_Problem statement_
Starting at the line with "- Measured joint" and going on through the line with "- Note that", reproduce each line in the records below exactly and nothing more.

┄┄┄┄┄┄

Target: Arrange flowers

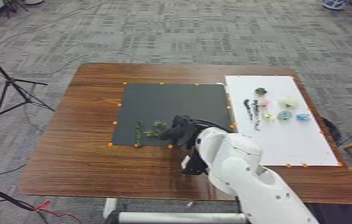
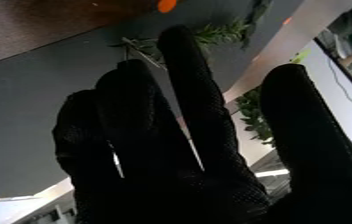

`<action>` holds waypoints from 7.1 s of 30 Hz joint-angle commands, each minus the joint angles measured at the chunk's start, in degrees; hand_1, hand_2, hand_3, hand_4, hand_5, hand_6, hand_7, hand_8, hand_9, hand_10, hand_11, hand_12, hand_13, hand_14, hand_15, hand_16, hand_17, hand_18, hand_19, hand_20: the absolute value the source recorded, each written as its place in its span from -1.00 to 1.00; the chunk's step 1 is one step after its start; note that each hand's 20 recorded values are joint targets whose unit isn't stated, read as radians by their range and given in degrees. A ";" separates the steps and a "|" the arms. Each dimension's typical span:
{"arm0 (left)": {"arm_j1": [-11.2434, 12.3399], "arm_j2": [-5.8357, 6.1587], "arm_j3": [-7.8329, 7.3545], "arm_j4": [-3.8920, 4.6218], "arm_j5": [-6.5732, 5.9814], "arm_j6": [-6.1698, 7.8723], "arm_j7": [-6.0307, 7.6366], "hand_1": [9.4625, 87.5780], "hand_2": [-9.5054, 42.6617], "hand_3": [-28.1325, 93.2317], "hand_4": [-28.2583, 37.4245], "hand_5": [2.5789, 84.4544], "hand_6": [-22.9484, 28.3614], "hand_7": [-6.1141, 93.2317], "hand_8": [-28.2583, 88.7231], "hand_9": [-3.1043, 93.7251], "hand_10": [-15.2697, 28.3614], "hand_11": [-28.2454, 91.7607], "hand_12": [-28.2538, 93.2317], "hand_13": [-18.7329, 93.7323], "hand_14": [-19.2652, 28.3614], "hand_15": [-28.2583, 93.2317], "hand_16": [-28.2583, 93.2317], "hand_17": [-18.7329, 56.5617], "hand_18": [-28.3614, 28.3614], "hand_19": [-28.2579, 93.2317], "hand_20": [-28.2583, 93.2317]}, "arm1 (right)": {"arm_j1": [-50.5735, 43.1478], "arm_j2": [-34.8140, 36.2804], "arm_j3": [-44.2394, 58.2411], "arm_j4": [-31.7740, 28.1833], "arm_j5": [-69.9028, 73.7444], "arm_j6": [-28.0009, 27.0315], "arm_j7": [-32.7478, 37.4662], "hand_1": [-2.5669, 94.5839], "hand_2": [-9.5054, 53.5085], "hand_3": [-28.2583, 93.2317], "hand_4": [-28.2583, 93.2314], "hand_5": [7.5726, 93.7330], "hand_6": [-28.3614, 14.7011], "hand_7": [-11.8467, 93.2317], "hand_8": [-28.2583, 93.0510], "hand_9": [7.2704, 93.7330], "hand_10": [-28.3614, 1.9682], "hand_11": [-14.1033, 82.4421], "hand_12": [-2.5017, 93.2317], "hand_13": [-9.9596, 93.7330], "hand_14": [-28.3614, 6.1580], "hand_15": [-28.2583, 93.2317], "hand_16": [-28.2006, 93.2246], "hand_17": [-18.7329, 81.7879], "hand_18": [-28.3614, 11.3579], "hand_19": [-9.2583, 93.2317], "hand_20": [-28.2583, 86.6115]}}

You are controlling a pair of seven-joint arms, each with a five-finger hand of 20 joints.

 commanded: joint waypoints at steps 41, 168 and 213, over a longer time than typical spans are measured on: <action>-1.69 0.43 1.70 0.46 -0.03 0.28 -2.03 -0.69 0.03 0.61 -1.00 -0.19 0.22 -0.77 -0.63 -0.34 0.31 -0.37 -0.35 -0.31 0.41 -0.18 -0.59 -0.64 0.41 -0.17 -0.36 | 0.15 -4.90 -5.37 6.06 -7.56 3.93 0.70 -0.35 -0.40 0.59 -0.85 0.24 -0.23 -0.63 -0.68 0.07 -0.99 -0.27 -0.56 0.35 -0.49 0.77 -0.18 -0.01 -1.00 0.87 0.13; 2.38 -0.59 3.25 -1.32 -4.50 2.38 3.15 -0.67 0.02 0.62 -1.00 -0.17 0.22 -0.72 -0.63 -0.34 0.31 -0.34 -0.35 -0.29 0.41 -0.13 -0.59 -0.63 0.41 -0.15 -0.36 | -4.20 10.05 7.91 9.27 -28.24 32.38 6.45 0.40 -1.00 0.66 -1.00 0.35 0.14 0.04 -0.35 0.71 0.15 -0.15 0.14 0.73 0.25 0.59 0.05 0.21 -0.94 0.98 0.06; 2.36 -1.18 2.99 -1.45 -4.09 2.52 1.63 -0.67 0.02 0.62 -1.00 -0.18 0.22 -0.72 -0.63 -0.34 0.32 -0.34 -0.35 -0.30 0.41 -0.13 -0.59 -0.64 0.42 -0.14 -0.36 | -6.23 7.65 11.06 14.25 -22.48 7.01 9.41 0.34 -1.00 0.47 -0.98 0.61 -0.03 -0.48 -0.33 0.77 0.03 -0.41 -0.08 0.68 0.09 0.57 -0.01 0.15 -1.00 0.96 0.14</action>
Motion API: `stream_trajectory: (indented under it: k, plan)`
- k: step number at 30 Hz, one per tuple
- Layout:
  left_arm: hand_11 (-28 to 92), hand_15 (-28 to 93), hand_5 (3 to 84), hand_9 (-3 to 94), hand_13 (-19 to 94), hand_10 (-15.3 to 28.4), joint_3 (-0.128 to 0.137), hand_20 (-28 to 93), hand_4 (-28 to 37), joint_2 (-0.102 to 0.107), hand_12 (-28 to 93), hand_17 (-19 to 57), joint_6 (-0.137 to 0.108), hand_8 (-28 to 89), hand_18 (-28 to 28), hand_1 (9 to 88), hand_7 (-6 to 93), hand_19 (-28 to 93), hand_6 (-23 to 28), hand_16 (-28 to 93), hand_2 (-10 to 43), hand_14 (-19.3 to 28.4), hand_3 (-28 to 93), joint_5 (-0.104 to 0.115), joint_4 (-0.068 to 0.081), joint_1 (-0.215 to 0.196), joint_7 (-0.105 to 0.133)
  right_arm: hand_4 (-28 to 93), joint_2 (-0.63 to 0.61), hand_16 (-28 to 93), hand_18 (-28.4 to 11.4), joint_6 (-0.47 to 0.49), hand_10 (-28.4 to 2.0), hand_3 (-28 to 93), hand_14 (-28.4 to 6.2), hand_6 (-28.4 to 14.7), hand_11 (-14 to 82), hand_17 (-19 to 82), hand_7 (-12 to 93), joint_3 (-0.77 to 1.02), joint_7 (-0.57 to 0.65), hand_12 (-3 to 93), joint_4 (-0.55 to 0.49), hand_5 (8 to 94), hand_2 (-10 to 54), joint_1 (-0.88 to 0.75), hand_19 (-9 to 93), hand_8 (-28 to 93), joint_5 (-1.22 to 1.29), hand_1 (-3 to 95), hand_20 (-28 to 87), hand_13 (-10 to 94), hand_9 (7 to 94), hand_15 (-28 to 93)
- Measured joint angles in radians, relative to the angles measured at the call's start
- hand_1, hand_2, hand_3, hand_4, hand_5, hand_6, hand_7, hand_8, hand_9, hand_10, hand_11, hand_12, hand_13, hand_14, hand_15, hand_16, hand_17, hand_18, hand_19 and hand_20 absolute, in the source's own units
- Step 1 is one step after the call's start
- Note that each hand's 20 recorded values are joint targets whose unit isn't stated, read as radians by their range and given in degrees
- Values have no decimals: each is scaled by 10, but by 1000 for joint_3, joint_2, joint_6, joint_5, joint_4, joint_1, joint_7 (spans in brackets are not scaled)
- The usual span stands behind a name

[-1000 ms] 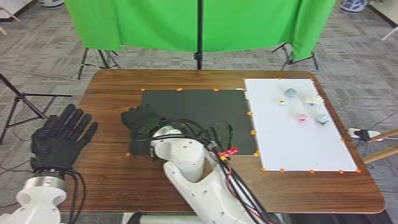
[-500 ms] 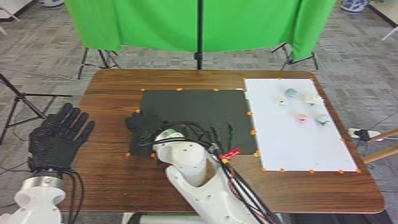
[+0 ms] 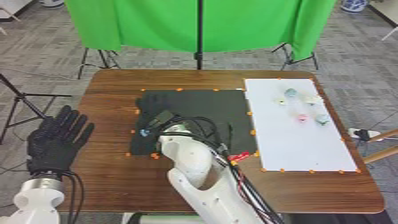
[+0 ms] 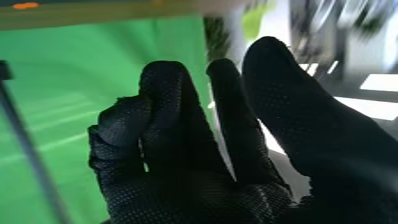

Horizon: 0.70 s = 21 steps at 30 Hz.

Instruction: Arrange flowers

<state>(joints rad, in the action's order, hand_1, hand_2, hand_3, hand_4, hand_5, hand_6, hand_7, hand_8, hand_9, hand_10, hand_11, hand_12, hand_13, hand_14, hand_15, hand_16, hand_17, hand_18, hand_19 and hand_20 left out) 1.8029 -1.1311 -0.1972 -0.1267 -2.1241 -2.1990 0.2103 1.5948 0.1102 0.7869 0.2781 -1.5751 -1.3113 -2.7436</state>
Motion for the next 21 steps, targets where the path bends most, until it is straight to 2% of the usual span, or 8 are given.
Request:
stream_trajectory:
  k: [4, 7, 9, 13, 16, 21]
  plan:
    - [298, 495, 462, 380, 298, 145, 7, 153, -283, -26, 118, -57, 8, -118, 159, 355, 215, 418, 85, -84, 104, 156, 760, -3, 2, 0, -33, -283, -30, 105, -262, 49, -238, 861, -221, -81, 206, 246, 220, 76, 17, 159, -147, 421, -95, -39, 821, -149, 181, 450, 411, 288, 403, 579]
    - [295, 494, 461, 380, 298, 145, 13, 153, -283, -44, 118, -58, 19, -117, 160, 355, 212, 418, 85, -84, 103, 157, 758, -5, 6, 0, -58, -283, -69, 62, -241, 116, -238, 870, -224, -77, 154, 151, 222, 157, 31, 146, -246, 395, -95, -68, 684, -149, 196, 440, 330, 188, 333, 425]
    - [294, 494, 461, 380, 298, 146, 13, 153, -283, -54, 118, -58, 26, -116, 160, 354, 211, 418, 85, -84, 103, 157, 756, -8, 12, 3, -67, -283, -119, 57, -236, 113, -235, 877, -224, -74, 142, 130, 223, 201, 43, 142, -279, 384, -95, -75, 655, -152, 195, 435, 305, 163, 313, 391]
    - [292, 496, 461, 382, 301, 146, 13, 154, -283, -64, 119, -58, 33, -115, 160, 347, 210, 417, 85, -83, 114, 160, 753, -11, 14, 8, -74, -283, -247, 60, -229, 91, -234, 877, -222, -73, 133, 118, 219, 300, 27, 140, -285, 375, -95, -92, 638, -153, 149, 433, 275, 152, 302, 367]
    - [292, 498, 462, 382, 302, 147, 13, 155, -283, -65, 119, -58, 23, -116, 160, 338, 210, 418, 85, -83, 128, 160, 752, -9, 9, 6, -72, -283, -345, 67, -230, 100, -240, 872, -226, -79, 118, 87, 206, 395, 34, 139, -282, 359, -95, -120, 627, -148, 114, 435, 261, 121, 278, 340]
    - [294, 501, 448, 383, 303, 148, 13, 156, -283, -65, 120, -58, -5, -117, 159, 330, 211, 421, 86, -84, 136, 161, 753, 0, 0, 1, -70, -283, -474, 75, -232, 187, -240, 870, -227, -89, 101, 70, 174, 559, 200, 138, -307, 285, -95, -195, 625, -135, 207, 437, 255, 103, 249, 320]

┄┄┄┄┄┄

_Result_
- Measured joint angles in radians, relative to the angles measured at the call's start
- hand_1, hand_2, hand_3, hand_4, hand_5, hand_6, hand_7, hand_8, hand_9, hand_10, hand_11, hand_12, hand_13, hand_14, hand_15, hand_16, hand_17, hand_18, hand_19 and hand_20 absolute, in the source's own units
- Step 1 is one step after the call's start
- Note that each hand's 20 recorded values are joint targets whose unit isn't stated, read as radians by their range and given in degrees

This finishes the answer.